Information supplied:
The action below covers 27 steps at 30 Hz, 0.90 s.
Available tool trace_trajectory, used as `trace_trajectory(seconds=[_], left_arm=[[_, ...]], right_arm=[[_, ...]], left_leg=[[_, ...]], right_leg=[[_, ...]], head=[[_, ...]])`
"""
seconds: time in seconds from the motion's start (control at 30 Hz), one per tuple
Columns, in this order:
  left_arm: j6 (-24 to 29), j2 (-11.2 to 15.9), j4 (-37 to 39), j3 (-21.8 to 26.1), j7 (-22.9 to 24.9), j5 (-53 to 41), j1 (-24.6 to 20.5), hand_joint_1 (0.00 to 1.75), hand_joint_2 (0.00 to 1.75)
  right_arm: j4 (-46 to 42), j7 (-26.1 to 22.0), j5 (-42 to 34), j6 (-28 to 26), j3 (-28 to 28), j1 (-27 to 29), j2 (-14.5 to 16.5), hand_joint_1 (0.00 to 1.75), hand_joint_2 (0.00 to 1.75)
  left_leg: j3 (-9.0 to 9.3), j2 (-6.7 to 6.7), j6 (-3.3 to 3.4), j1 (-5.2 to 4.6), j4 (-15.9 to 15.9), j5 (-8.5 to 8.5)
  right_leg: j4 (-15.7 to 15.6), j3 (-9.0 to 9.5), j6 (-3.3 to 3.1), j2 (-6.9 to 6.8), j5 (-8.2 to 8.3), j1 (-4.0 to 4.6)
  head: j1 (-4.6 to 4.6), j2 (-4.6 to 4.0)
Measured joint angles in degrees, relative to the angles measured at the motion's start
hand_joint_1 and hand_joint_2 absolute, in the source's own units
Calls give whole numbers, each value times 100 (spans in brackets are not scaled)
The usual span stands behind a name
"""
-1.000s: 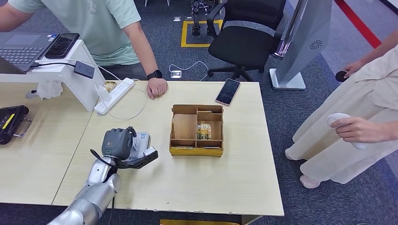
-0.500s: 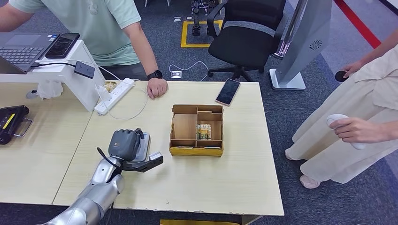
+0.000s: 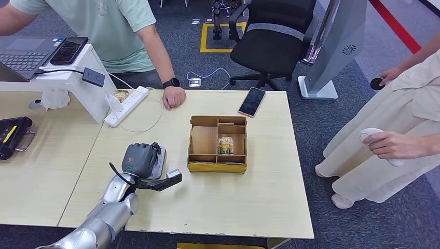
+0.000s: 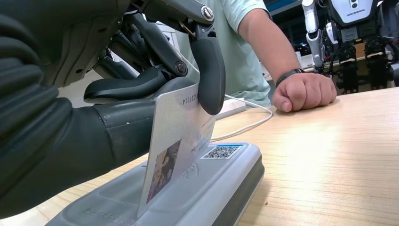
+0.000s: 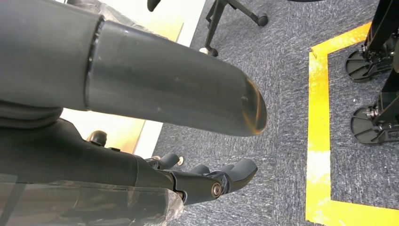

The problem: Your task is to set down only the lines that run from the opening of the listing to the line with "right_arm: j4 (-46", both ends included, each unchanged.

Reply to the task:
The action below covers 27 steps at 30 Hz, 0.90 s.
Available tool trace_trajectory, used as `trace_trajectory(seconds=[_], left_arm=[[_, ...]], right_arm=[[_, ...]], left_leg=[[_, ...]], right_leg=[[_, ...]], head=[[_, ...]])`
"""
seconds: time in seconds from the motion's start (control at 30 Hz), one per tuple
Columns, in this order:
  left_arm: j6 (-24 to 29), j2 (-11.2 to 15.9), j4 (-37 to 39), j3 (-21.8 to 26.1), j7 (-22.9 to 24.9), j5 (-53 to 41), j1 (-24.6 to 20.5), hand_joint_1 (0.00 to 1.75), hand_joint_2 (0.00 to 1.75)
  right_arm: j4 (-46 to 42), j7 (-26.1 to 22.0), j5 (-42 to 34), j6 (-28 to 26), j3 (-28 to 28), j1 (-27 to 29), j2 (-14.5 to 16.5), hand_joint_1 (0.00 to 1.75), hand_joint_2 (0.00 to 1.75)

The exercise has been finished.